Mister rolled onto his back and chewed happily at my fingertips, pawing at my arms and hands with his limbs without extending his claws. Granted, he was a battle-scarred old tomcat with a stub tail and a notched ear, but damn if it wasn’t cute, and I suddenly felt my eyes threaten to get blurry.

“Yeah,” I said. “He’s kind of my buddy, isn’t he?”

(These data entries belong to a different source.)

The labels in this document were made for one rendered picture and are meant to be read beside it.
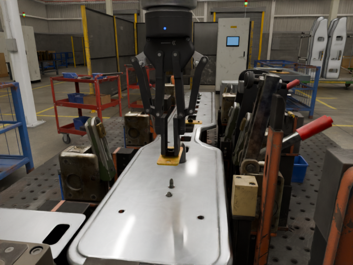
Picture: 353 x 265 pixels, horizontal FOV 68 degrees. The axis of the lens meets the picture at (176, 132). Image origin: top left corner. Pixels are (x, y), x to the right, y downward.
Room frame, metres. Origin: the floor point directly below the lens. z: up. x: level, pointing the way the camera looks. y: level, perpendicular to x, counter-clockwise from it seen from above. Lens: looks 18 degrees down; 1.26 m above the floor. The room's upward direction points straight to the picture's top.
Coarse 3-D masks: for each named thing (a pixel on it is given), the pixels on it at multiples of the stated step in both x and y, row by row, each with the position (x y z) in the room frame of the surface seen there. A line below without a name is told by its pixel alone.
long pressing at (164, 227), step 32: (192, 160) 0.58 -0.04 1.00; (128, 192) 0.43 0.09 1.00; (160, 192) 0.43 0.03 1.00; (192, 192) 0.43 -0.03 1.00; (224, 192) 0.42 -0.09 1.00; (96, 224) 0.34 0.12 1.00; (128, 224) 0.34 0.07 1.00; (160, 224) 0.34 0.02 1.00; (192, 224) 0.34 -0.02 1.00; (224, 224) 0.33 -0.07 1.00; (96, 256) 0.27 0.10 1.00; (128, 256) 0.27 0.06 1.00; (160, 256) 0.27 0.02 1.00; (192, 256) 0.27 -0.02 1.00; (224, 256) 0.27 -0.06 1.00
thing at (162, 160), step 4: (168, 148) 0.46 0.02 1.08; (172, 148) 0.46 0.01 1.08; (180, 148) 0.48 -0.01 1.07; (168, 152) 0.44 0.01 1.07; (172, 152) 0.44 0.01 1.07; (180, 152) 0.46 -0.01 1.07; (160, 156) 0.44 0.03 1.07; (164, 156) 0.44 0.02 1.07; (168, 156) 0.44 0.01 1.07; (172, 156) 0.44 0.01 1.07; (176, 156) 0.44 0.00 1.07; (180, 156) 0.44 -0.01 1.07; (160, 160) 0.42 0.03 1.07; (164, 160) 0.42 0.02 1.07; (168, 160) 0.43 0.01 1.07; (172, 160) 0.42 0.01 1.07; (176, 160) 0.42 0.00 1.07; (160, 164) 0.41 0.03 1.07; (164, 164) 0.41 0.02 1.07; (168, 164) 0.41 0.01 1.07; (172, 164) 0.41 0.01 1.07; (176, 164) 0.41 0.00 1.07
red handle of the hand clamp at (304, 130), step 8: (320, 120) 0.41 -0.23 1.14; (328, 120) 0.41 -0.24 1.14; (304, 128) 0.42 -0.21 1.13; (312, 128) 0.41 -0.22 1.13; (320, 128) 0.41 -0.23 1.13; (288, 136) 0.43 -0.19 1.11; (296, 136) 0.42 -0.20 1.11; (304, 136) 0.41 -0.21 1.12; (288, 144) 0.42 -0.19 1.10; (264, 152) 0.42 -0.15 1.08
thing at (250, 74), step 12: (252, 72) 0.43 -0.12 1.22; (252, 84) 0.42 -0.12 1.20; (264, 84) 0.41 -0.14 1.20; (276, 84) 0.41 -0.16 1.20; (264, 96) 0.41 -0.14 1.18; (264, 108) 0.41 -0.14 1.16; (252, 120) 0.44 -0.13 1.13; (264, 120) 0.41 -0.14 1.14; (252, 132) 0.42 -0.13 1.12; (264, 132) 0.41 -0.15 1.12; (252, 144) 0.42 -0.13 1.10; (252, 156) 0.42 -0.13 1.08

Karrin’s blue eyes smiled at me over the rim of her teacup. Only attitude kept her from being an itty-bitty person. Her golden brown hair was longer than it had been since I could remember offhand, tied back into a ponytail. She wore yoga pants, a tank top, and a flannel shirt and had been practicing martial arts forms of some kind when I arrived.

“Of course,” she said, “you could do it the other way, too.”

“What do you mean?”

“You could live here,” she said. Then added, a beat too quickly, “In Chicago. You could, you know. Move back to town.”

I frowned, still playing with my cat. “I don’t . . . Look, when the next freak burns down my place, maybe I won’t get as lucky as I did last time.”

“Last time you wound up with a broken back and working for a monster,” Karrin said.

“Exactly,” I said. “And it was only because of literal divine intervention that none of my neighbors died.” I shook my head. “The island isn’t a kind place, but no one is going to come looking for trouble there.”

“Except you,” she said gently. “I worry about what will happen to you if you stay out there alone too long. That kind of isolation isn’t good for you, Harry.”

“It’s necessary,” I said. “It’s safer for me. It’s safer for everyone around me.”